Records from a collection
= = =
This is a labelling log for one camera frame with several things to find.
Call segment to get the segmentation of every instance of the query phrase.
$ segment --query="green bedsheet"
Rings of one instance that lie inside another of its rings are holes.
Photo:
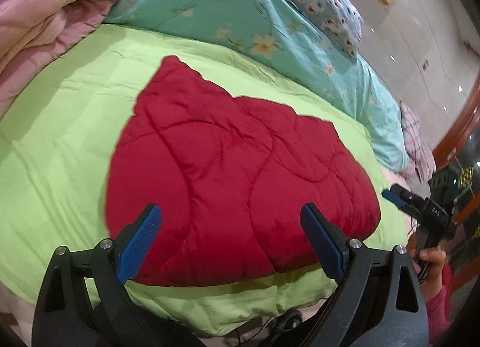
[[[36,301],[57,246],[87,249],[108,236],[110,156],[137,94],[170,54],[233,96],[285,103],[332,121],[377,194],[387,186],[365,128],[306,88],[222,46],[102,25],[47,66],[0,122],[0,281],[21,298]],[[366,243],[391,249],[406,242],[406,230],[402,215],[379,199],[382,221]],[[96,299],[92,281],[88,286]],[[135,302],[216,335],[257,315],[315,303],[334,288],[317,266],[224,286],[127,283]]]

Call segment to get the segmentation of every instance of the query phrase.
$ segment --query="floral pillowcase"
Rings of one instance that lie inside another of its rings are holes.
[[[363,19],[349,0],[289,0],[311,23],[356,60]]]

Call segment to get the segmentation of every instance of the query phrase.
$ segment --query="handheld controller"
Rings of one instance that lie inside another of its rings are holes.
[[[436,172],[430,181],[430,192],[431,198],[423,199],[397,183],[382,192],[384,198],[419,224],[415,261],[420,266],[420,282],[425,279],[429,264],[419,260],[418,253],[425,248],[437,247],[442,239],[453,239],[457,231],[457,223],[452,217],[457,202],[458,173],[450,167]]]

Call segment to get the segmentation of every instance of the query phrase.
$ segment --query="plaid pillow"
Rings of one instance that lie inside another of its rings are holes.
[[[420,133],[419,117],[401,101],[400,111],[402,114],[401,125],[406,153],[409,154],[414,162],[420,182],[427,182],[436,170],[434,155]]]

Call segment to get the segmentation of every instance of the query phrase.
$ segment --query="blue gripper pad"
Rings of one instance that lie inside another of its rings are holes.
[[[345,235],[312,203],[303,206],[300,224],[326,276],[337,283],[343,281],[350,259]]]
[[[134,279],[140,270],[145,256],[157,235],[162,222],[162,213],[157,205],[149,204],[138,219],[122,230],[130,233],[131,239],[125,244],[118,256],[117,279],[122,284]]]
[[[397,208],[404,208],[407,205],[405,201],[401,200],[387,189],[382,191],[382,197],[393,203]]]
= = =
■ Exercise goal ■
Exact copy, no pictures: reproduce every record above.

■ Result of the exercise ■
This is a labelling log for one camera frame with several things to find.
Call segment to get the segmentation of every instance of the query phrase.
$ segment --query="green bedsheet"
Rings of one instance that lie inside another of its rings are holes.
Photo:
[[[36,301],[57,246],[87,249],[108,236],[110,156],[137,94],[170,54],[233,96],[285,103],[332,121],[377,194],[387,186],[365,128],[306,88],[222,46],[102,25],[47,66],[0,122],[0,281],[21,298]],[[366,243],[391,249],[406,242],[406,230],[402,215],[379,199],[382,221]],[[96,299],[92,281],[88,286]],[[135,302],[216,335],[257,315],[315,303],[334,288],[317,266],[224,286],[127,283]]]

Call segment to get the segmentation of every instance of the query phrase.
$ segment --query="floral pillowcase"
Rings of one instance that lie inside another of its rings are holes.
[[[363,19],[349,0],[289,0],[311,23],[356,60]]]

Call segment to get the segmentation of every instance of the query phrase.
$ segment --query="handheld controller"
Rings of one instance that lie inside another of its rings are holes.
[[[436,172],[430,181],[430,192],[431,198],[423,199],[397,183],[382,192],[384,198],[419,224],[415,261],[420,266],[420,282],[425,279],[429,264],[419,260],[418,253],[425,248],[437,247],[442,239],[453,239],[457,231],[457,223],[452,217],[457,202],[458,173],[450,167]]]

Call segment to get the segmentation of every instance of the query phrase.
$ segment --query="plaid pillow"
Rings of one instance that lie inside another of its rings are holes.
[[[420,133],[419,117],[401,101],[400,111],[402,114],[401,125],[406,153],[409,154],[414,162],[420,182],[427,182],[436,170],[434,155]]]

Call segment to get the segmentation of every instance of the query phrase.
$ segment --query="blue gripper pad"
Rings of one instance that lie inside another of its rings are holes.
[[[345,235],[312,203],[303,206],[300,224],[326,276],[337,283],[343,281],[350,259]]]
[[[134,279],[140,270],[145,256],[157,235],[162,222],[162,213],[157,205],[149,204],[138,219],[122,230],[130,233],[131,239],[125,244],[118,256],[117,279],[122,284]]]
[[[397,208],[404,208],[407,205],[405,201],[401,200],[387,189],[382,191],[382,197],[393,203]]]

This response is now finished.